Сорок два года назад я стоял на литургии, а дьякон стал читать записки о здравии, и я, стоя напротив него, думал, что, может быть, он только время зря тратит? Это перечисление имён чужих людей, большинство из которых он, безусловно, не знает, – какое-то непонятное, искусственное. И вдруг я увидел, что он не один стоит – оказывается, справа от него стоит некто сияющий и держит перед ним как будто развёрнутый свиток. И когда дьякон произносил имена, они запечатлевались на этом свитке, как дыхание на стекле в мороз. А затем этот предстоящий ангел вознёс правую руку со свитком высоко вверх, и внезапно открылась икона Тайной вечери над царскими вратами. Оттуда, из густого, как мёд, оранжево-золотого пламени протянулась рука необыкновенной красоты и взяла у него этот свиток…
Когда ты становишься свидетелем этого чуда Божественной любви, какой-то удивительной тонкости и деликатного отношения к человеческой жизни, это не может не поражать. Надо просить этой тонкости, просить откровения у Господа Бога – большинство этого не делает. Как Христос сказал: «Если же у кого из вас недостает мудрости, да просит у Бога, дающего всем просто и без упреков, – и дастся ему» (Иак 1:5).

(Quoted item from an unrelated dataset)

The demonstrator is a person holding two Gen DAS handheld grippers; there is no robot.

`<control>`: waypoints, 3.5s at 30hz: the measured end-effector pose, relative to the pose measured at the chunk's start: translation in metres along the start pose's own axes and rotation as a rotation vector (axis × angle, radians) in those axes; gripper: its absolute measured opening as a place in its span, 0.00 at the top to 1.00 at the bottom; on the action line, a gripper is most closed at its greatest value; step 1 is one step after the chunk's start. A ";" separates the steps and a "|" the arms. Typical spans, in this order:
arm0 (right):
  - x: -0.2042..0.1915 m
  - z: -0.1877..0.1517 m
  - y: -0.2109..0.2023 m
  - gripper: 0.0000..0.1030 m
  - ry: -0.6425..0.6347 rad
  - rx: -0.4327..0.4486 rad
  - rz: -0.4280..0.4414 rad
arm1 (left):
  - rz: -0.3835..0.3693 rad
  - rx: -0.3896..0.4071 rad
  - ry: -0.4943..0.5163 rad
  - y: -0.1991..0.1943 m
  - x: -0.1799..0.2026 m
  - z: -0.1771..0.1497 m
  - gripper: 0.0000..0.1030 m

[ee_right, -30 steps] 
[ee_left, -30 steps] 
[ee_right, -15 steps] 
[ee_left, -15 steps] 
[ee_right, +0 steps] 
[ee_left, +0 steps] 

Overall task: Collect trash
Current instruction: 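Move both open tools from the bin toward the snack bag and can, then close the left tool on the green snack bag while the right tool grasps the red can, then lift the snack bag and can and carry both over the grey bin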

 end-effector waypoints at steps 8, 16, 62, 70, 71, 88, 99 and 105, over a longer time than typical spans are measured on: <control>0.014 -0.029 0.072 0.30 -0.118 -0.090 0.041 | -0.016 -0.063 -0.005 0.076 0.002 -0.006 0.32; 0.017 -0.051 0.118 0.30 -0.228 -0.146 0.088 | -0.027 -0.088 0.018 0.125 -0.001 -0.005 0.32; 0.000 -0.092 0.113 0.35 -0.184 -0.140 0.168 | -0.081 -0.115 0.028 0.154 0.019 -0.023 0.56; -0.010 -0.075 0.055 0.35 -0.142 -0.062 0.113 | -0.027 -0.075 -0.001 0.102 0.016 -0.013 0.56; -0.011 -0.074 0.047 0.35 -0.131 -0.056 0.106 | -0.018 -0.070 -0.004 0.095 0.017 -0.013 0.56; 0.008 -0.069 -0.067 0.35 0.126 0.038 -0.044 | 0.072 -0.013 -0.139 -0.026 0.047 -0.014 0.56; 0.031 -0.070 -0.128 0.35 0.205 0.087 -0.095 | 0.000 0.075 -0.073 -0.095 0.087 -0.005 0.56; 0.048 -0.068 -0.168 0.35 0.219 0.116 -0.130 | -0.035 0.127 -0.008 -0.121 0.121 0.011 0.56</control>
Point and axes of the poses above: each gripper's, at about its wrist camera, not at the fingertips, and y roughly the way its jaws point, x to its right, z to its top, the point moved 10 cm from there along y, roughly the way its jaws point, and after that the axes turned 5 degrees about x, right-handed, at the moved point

Литургия – это целая жизнь. Вот она заканчивается, ты причастился – и достиг самого высокого, что только может быть в жизни. Сам Сын Божий напитал тебя Своей плотью и кровью! Это кульминация жизни мира – выше этого и дальше этого ничего нет. И если человек причащается этих Христовых Тайн от всего сердца, потом у него бывает период тяжёлой адаптация к мирской жизни.
– Ну что ж, Отец Сергий, это была очень интересная и, я надеюсь, не последняя наша беседа. Задам ещё один вопрос: что бы Вы пожелали читателям нашего журнала?

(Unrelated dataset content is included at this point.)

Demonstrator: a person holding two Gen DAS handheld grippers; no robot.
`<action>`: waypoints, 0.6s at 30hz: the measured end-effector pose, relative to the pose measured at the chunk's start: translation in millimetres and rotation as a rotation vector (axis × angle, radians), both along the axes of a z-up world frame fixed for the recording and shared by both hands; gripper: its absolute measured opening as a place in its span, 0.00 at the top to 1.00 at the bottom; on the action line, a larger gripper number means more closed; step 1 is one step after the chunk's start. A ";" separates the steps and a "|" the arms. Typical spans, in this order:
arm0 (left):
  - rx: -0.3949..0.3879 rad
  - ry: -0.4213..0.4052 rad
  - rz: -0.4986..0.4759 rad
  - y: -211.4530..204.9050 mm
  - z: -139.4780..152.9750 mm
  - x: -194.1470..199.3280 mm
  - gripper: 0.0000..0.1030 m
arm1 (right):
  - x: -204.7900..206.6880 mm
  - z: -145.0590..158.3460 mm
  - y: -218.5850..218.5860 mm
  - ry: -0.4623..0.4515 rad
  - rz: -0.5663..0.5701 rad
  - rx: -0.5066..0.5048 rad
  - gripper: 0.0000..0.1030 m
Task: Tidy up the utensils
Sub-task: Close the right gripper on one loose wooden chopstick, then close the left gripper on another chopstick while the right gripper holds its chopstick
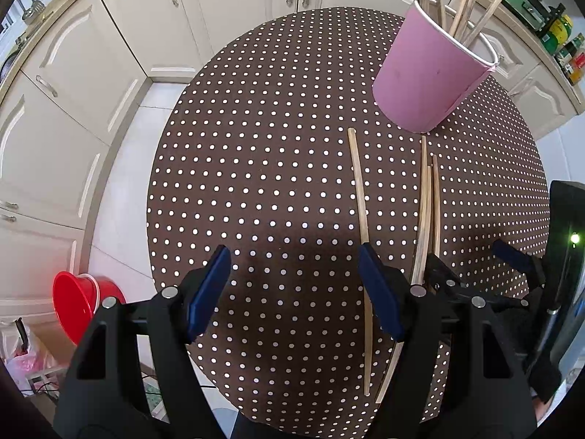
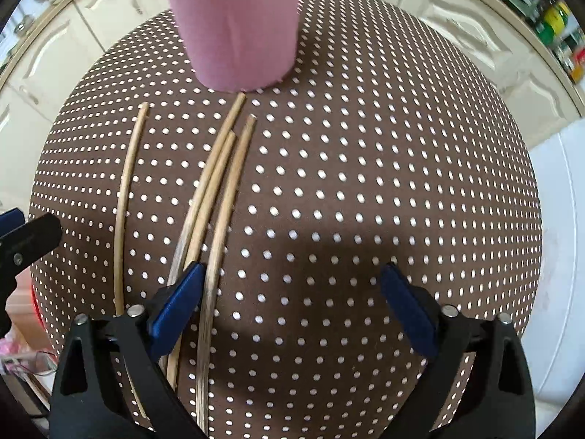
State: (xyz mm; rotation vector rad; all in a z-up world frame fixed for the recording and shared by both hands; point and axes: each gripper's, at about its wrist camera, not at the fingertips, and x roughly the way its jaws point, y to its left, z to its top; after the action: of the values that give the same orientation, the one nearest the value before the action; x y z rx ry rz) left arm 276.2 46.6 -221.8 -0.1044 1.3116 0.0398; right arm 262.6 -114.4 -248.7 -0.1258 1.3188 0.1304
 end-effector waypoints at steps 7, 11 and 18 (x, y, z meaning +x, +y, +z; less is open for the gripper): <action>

– Честности в искании истины. Её больше всего не хватает людям. Многие лгут сами себе, выбирают недостойную цель жизни. Человеческая жизнь – одно из самых величайших проявлений Бога в материальном мире. Древние египтяне обозначали человека и жизни одним и тем же словом – «анх». То есть получается, что человек, в понимании египтян, – синоним жизни. Нет человека – нет и жизни. Поэтому, например, на изображениях Солнце «Ра» – Отца Небесного – каждый исходящий от него луч заканчивается человеческой кистью, которая держит за кольцо «анх» – крест жизни. И получается, что человек – это посланник Отца Небесного, который, как луч, простерт во Вселенной в какую-то определённую точку, куда он должен принести жизнь, коснувшись крестом того места, куда послан. Вот предназначение человека, его подлинное величие!